Wie es um das Temponiveau in der Stadt tatsächlich bestellt ist, zeigen Zahlen von einer Kontrolle mit verstecktem Blitzer: Am Karfreitag hatte ein ziviler Blitzer sich zwischen 7.30 Uhr und 12 Uhr in der Seestraße aufgestellt. Deutlich mehr als die Hälfte war zu schnell, nämlich 652 von knapp 1200 gemessenen Fahrzeugen.
http://www.tagesspiegel.de/berlin/poliz ... 79884.html
Beängstigend und erschreckend. (Wobei man der Fairness halber dazu sagen sollte, dass die Seestrasse in die Stadtautobahn übergeht und speziell auf dem letzten Stück davor/danach auch bebauungsbedingt zu etwas erhöhter Geschwindigkeit animiert. Je nachdem wo da genau geblitzt wurde ist das daher mehr oder weniger dramatisch.) An dem dramatischen Unterschied von 5% Überschreitungen bei angekündigten Kontrollen vs. 55% bei nichtangekündigten ändert das nicht wirklich was, selbst wenn aus dem Faktor 1100% an einer anderen Messstelle z.B. angenommene "lediglich" 800% würden (was ja beileibe nicht sicher ist)...
In einem Artikel über den Blitzermarathon konstatiert die Süddeutsche:
Viele Autofahrer empfinden Bußgelder als ungerechtfertigt. Sie nehmen die Strafe als Kritik an den eigenen Fahrkünsten wahr - und fühlen sich gekränkt. (...)
Weniger erfindungsreiche Fahrer schimpfen dagegen, Kontrollen seien nichts als Abzocke. Der Vorwurf wird auch an diesem Mittwoch die Runde machen (...)
Fehlt ertappten Rasern etwa das Unrechtsbewusstsein? Das nun vielleicht nicht - nach Ansicht von Experten mangelt es vielen Fahrern eher an einer gesunden Selbsteinschätzung. Sie reklamieren für sich, hinter dem Steuer besser als der Durchschnitt zu sein. "Man hat den Eindruck, alles im Griff und unter Kontrolle zu haben", erklärt der Verkehrspsychologe Mark Vollrath von der TU Braunschweig (...) "Das Risikoempfinden fehlt oft", sagt Vollrath.
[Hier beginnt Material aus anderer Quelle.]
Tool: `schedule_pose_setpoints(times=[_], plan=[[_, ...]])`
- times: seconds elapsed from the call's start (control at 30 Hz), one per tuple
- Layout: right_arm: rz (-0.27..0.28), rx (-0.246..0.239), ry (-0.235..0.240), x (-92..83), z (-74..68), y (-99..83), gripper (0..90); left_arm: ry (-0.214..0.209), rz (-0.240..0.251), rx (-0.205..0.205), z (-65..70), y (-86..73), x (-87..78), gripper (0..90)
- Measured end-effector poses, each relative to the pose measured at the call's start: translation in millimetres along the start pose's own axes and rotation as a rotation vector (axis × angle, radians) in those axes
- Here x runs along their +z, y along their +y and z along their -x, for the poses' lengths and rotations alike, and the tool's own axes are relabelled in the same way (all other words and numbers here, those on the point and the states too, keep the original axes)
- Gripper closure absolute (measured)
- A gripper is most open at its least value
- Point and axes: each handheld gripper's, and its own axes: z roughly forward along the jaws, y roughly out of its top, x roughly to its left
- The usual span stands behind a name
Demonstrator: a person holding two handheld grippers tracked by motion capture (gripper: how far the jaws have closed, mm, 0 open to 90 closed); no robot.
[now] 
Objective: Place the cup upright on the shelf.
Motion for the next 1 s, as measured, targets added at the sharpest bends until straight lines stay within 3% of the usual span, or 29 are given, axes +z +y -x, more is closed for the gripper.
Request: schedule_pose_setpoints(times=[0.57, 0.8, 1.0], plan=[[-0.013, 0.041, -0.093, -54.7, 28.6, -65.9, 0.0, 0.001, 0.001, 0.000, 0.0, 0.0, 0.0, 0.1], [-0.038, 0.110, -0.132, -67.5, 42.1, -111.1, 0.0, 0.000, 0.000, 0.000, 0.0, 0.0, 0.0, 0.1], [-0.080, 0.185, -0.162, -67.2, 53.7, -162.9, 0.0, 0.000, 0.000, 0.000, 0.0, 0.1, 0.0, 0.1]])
Ein Bußgeld kann dann Gefühle der Kränkung auslösen, wird als ungerechtfertigter Tadel empfunden oder als Kritik an den Fahrkünsten.
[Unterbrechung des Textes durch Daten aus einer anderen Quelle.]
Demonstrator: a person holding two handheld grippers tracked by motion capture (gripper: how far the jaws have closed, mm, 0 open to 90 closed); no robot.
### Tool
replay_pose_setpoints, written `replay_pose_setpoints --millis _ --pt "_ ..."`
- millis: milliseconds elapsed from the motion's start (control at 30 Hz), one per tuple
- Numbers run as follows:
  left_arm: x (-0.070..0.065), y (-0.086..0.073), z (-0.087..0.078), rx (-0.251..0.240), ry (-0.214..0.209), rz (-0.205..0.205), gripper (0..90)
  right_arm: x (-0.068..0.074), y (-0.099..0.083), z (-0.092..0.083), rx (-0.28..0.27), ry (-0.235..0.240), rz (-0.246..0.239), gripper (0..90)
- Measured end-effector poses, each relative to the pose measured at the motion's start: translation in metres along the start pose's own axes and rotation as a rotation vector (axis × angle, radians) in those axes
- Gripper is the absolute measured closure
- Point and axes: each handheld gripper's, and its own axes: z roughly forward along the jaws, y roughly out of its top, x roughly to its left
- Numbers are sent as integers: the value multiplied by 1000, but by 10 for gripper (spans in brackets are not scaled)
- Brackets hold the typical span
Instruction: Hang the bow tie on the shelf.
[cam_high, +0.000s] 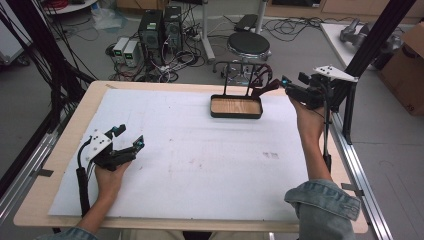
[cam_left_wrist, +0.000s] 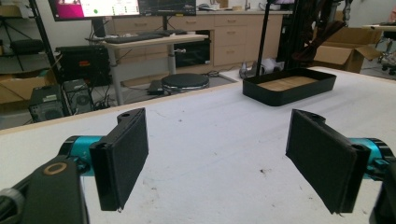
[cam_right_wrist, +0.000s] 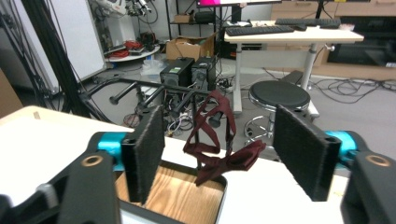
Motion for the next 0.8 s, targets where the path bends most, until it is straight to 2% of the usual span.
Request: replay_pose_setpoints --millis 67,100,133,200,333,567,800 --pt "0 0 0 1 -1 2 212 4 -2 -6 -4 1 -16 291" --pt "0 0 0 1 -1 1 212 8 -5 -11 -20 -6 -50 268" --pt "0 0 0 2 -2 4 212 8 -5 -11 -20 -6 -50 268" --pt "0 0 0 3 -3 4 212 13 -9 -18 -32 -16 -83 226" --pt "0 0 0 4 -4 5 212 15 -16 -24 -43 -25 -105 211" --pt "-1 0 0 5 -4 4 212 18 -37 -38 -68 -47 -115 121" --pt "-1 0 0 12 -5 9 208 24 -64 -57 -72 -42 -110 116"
http://www.sueddeutsche.de/auto/blitzma ... -1.3468115
Mir scheint, das lässt sich 1:1 auf die Pibach'sche Argumentation mappen...
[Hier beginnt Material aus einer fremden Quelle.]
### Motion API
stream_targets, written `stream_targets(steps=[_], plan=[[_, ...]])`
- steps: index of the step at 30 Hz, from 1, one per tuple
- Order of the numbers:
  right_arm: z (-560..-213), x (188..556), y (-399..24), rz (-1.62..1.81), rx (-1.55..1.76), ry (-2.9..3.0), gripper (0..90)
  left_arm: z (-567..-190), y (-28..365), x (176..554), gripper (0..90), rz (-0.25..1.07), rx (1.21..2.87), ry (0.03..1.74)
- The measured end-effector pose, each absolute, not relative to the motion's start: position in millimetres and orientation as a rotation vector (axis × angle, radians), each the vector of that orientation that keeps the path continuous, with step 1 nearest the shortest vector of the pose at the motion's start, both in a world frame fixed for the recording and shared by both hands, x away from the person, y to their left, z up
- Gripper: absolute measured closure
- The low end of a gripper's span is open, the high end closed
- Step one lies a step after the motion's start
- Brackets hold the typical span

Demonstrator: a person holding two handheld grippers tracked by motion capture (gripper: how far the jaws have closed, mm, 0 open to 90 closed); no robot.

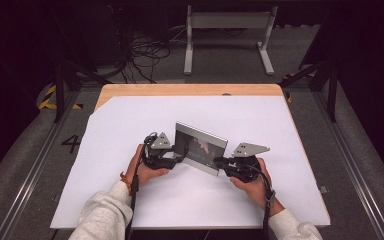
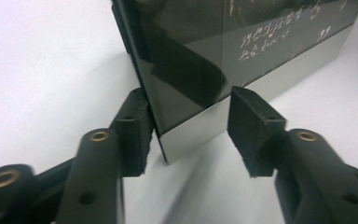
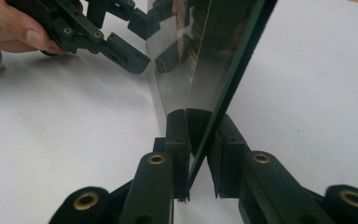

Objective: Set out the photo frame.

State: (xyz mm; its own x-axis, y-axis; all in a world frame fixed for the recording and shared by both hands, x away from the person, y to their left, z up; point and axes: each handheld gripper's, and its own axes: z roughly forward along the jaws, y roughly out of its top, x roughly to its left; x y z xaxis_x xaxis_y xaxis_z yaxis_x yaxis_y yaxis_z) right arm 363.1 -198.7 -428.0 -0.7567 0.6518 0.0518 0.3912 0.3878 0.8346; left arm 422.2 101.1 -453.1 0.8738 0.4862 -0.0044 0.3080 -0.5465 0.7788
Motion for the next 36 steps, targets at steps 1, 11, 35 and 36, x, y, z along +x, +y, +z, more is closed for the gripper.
stream_targets(steps=[1,11,35,36], plan=[[-428,363,-199,1.304,0.916,2.366,78.8,-453,101,421,53.9,0.272,2.19,0.572],[-428,363,-200,1.29,0.925,2.346,76.2,-453,101,415,59.2,0.295,2.202,0.566],[-427,357,-203,1.233,0.936,2.314,74.5,-446,103,412,62.4,0.288,2.164,0.54],[-427,357,-203,1.232,0.937,2.313,74.4,-446,103,411,62.7,0.285,2.163,0.539]])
PS: Auf meinem Nachhauseweg gestern Abend habe ich mal mitgezählt. Er war recht kurz und führte zu gleichen Teilen über mehrspurige (aber schummrig beleuchtete) Hauptstrassen und sehr schlecht bis gar nicht beleuchtete Nebenstrassen. Mir sind ~25 Radler begegnet. Von diesen hatten drei Licht vorne (aber keins hinten), einer hatte eins hinten (aber keins vorne) und der Rest hatte gar kein Licht. Von denen wiederum hatten immerhin drei Beleuchtungsrudimente in Form von Pedal- und oder sonstigen Reflektoren. Der Rest hatte gar nix (und war durchgängig schwarz gekleidet). Hat sie nicht davon abgehalten, trotz roter Ampel zügig Kreuzungen zu queren, auf automässig gut befahrenen Hauptstrassen ohne nach hinten zu gucken andere, ebenso unbeleuchtete Radler zu überholen etc.. Ab ca. knapp 20m Entfernung waren die betreffenden Radler selbst auf den Hauptstrassen nicht mehr zu erkennen. Ich kam mir also recht exotisch vor auf meinem vom Nabendynamo vollilluminierten Brommi.
Kann mir keiner erzählen, dass das Weglassen von Licht am Rad im Dunkeln der Sicherheit dient und einen erfahrenen Radler kennzeichnet... Die Licht-Quote gestern war übrigens selbst für Berliner Verhältnisse aussergewöhnlich schlecht.